Istituto Grandi Infrastrutture   



                  

Appalti&Concessioni- numero: 917


Europa-Regioni

  

Spagna

Recepimento Direttive Appalti (d. 24 e 25) e Direttiva Concessioni: proposta di legge



 
 

La proposta di legge (Anteproyecto de Ley de Contratos del sector pùblico, datata 14 settembre 2015) di trasposizione delle tre direttive prevede 339 articoli, suddivisi in 5 libri (per complessive 440 pagine di testo, compresa la relazione): a questi si devono aggiungere una trentina di norme relative all’Albo delle imprese.

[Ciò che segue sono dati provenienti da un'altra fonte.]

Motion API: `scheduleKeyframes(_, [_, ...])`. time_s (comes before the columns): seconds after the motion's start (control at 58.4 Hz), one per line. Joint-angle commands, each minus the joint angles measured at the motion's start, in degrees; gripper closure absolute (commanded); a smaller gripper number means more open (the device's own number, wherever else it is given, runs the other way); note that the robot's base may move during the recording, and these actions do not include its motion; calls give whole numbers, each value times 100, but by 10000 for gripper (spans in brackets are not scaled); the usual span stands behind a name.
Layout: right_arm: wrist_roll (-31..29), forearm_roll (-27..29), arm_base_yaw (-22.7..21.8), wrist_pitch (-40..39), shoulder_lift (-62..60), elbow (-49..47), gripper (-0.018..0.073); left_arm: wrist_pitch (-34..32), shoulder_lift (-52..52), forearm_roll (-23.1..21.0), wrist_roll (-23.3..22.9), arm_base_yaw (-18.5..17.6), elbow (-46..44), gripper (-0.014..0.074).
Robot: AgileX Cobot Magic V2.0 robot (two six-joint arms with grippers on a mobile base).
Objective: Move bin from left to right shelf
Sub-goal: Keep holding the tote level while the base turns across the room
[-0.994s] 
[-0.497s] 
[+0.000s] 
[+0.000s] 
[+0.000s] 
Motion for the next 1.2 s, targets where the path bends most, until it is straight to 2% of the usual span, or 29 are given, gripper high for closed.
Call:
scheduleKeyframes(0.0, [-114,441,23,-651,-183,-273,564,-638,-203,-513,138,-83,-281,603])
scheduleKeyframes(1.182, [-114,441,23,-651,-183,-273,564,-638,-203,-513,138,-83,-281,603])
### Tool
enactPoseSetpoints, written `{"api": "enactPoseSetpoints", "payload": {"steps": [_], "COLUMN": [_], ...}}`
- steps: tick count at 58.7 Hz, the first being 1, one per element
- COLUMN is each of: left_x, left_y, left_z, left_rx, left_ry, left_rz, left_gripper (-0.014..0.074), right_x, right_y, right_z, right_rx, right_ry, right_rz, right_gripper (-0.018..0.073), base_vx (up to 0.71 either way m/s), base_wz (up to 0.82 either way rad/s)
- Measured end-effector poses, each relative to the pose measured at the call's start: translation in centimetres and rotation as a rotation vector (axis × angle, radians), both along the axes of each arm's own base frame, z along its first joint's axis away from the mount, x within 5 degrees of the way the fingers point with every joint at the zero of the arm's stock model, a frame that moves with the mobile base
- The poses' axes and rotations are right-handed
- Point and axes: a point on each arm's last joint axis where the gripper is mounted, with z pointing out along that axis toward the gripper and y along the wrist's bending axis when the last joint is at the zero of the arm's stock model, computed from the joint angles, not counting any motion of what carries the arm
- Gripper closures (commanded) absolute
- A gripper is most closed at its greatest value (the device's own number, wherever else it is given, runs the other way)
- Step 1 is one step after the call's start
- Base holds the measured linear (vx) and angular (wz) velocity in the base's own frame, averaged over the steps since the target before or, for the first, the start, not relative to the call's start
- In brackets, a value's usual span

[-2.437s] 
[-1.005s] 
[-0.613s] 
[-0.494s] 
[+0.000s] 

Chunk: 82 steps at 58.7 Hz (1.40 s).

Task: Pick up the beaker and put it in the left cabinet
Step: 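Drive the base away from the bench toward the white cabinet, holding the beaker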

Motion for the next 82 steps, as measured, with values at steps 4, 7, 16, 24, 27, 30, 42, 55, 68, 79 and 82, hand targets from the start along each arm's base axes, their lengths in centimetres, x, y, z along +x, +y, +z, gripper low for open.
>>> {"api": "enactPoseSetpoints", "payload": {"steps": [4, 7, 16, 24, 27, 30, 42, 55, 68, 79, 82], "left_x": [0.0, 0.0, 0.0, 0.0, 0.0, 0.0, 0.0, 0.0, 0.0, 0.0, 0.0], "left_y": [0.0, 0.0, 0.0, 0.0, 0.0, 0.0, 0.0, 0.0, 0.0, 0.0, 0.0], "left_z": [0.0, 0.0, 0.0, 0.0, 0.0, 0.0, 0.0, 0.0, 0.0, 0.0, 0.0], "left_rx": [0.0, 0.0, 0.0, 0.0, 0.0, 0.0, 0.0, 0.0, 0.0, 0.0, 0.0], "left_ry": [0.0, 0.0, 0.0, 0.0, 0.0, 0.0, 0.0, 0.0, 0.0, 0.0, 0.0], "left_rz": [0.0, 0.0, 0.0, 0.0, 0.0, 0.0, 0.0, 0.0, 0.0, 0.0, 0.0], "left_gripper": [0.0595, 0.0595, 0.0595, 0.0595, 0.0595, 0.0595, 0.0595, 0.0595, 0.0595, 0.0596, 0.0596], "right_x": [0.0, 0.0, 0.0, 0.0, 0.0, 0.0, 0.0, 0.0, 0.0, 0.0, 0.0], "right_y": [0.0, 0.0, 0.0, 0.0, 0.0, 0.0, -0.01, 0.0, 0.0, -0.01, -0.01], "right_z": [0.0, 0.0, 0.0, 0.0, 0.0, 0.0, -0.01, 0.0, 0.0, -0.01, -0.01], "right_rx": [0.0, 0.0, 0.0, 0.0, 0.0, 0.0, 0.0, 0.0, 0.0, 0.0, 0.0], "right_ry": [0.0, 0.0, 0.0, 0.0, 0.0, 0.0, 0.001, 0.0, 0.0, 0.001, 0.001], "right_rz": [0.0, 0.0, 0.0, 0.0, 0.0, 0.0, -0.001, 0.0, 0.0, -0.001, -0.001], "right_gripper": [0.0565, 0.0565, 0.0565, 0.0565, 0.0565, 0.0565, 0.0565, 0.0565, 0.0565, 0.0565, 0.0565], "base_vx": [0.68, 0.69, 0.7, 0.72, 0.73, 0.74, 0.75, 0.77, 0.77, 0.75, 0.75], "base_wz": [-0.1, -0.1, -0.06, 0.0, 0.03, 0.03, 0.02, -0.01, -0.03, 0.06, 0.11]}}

Come si legge nella Relazione, l’obiettivo principale del Progetto di legge consiste nella trasposizione, ma in parallelo si intende perseguire anche più efficienza negli affidamenti attraverso un quadro normativo modernizzato, dotato di maggiore semplificazione e con la previsione di una migliore relazione qualità/prezzo nelle aggiudicazioni, come espressamente previsto nella strategia di Europa 2020.

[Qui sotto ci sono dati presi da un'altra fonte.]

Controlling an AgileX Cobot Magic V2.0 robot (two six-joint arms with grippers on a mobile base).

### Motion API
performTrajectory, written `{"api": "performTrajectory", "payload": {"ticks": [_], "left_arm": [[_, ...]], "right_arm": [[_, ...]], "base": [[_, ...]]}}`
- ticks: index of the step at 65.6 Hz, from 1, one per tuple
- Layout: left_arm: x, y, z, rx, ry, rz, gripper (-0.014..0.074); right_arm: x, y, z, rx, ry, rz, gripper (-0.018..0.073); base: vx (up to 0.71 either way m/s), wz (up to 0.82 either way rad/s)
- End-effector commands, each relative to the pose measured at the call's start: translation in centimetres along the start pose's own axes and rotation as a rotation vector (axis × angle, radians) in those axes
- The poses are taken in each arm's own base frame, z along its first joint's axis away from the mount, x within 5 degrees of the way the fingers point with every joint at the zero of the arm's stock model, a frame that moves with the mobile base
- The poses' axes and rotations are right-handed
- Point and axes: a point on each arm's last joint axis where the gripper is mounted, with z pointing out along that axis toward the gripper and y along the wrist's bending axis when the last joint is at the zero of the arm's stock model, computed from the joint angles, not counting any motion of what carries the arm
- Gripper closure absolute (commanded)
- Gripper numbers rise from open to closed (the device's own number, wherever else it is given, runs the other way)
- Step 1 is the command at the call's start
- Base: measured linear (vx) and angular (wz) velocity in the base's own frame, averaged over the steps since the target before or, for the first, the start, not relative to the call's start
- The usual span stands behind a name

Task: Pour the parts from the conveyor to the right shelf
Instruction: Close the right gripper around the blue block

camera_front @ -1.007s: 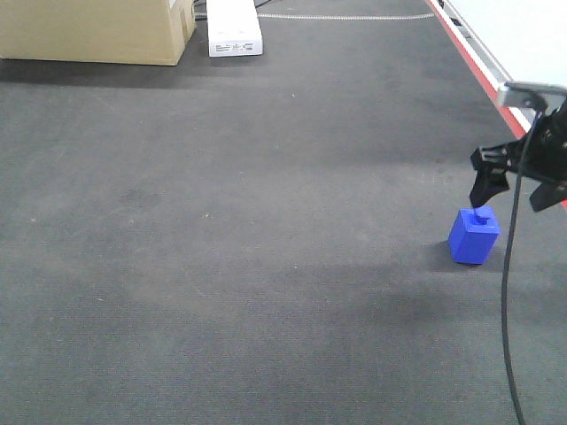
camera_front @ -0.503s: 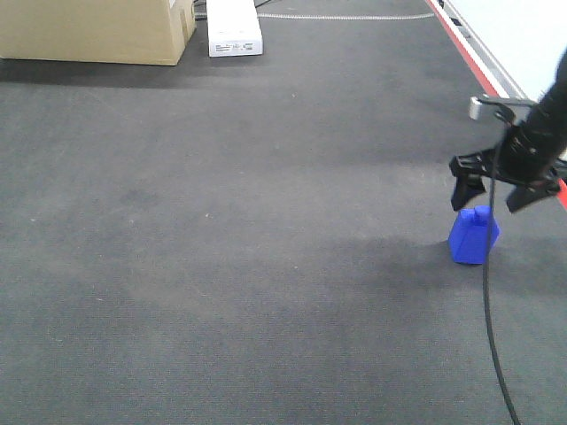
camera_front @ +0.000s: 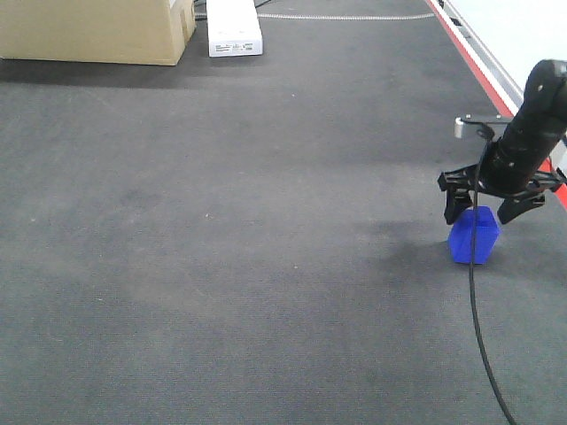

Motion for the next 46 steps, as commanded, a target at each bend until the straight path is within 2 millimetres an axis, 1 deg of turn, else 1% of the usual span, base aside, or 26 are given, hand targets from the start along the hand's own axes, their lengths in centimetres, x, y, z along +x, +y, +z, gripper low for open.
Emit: {"api": "performTrajectory", "payload": {"ticks": [1,10,15,24,31,38,45,46], "left_arm": [[-1.38,-0.04,-0.18,0.006,-0.098,-0.016,0.0603],[-1.38,-0.04,-0.18,0.006,-0.098,-0.016,0.0603],[-1.38,-0.04,-0.18,0.006,-0.098,-0.016,0.0603],[-1.38,-0.04,-0.18,0.006,-0.098,-0.016,0.0603],[-1.38,-0.04,-0.18,0.006,-0.098,-0.016,0.0603],[-1.38,-0.04,-0.18,0.006,-0.098,-0.016,0.0603],[-1.38,-0.04,-0.18,0.006,-0.098,-0.016,0.0603],[-1.38,-0.04,-0.18,0.006,-0.098,-0.016,0.0603]], "right_arm": [[0.26,0.22,-3.16,0.002,-0.029,0.001,-0.0035],[0.22,0.32,-3.06,-0.011,-0.029,0.004,-0.0035],[0.19,0.28,-2.66,-0.013,-0.02,0.006,-0.0034],[0.18,0.42,-2.45,-0.026,-0.017,0.013,-0.0006],[0.14,0.58,-2.46,-0.043,-0.021,0.018,0.0055],[0.14,0.59,-2.46,-0.044,-0.021,0.02,0.0147],[0.14,0.57,-2.46,-0.042,-0.02,0.03,0.027],[0.14,0.57,-2.46,-0.042,-0.02,0.031,0.0301]], "base": [[0.0,0.0],[0.0,0.0],[0.0,0.0],[0.0,0.0],[0.0,0.0],[0.0,0.0],[0.0,0.0],[0.0,0.0]]}}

I contenuti dei quattro libri in cui si suddivide il Progetto di legge, che intende costituire una disciplina organica della intera materia degli appalti e delle concessioni, sono così sintetizzati dalla Relazione di accompagnamento: aspetti  generali della contrattualistica e elementi strutturali dei contratti (Libro I); preparazione della gara, qualificazione e selezione del contraente e criteri di aggiudicazione (Libro II); contratti del settore pubblico allargato (Libro III); organizzazione amministrativa e gestione del contratto (Libro IV).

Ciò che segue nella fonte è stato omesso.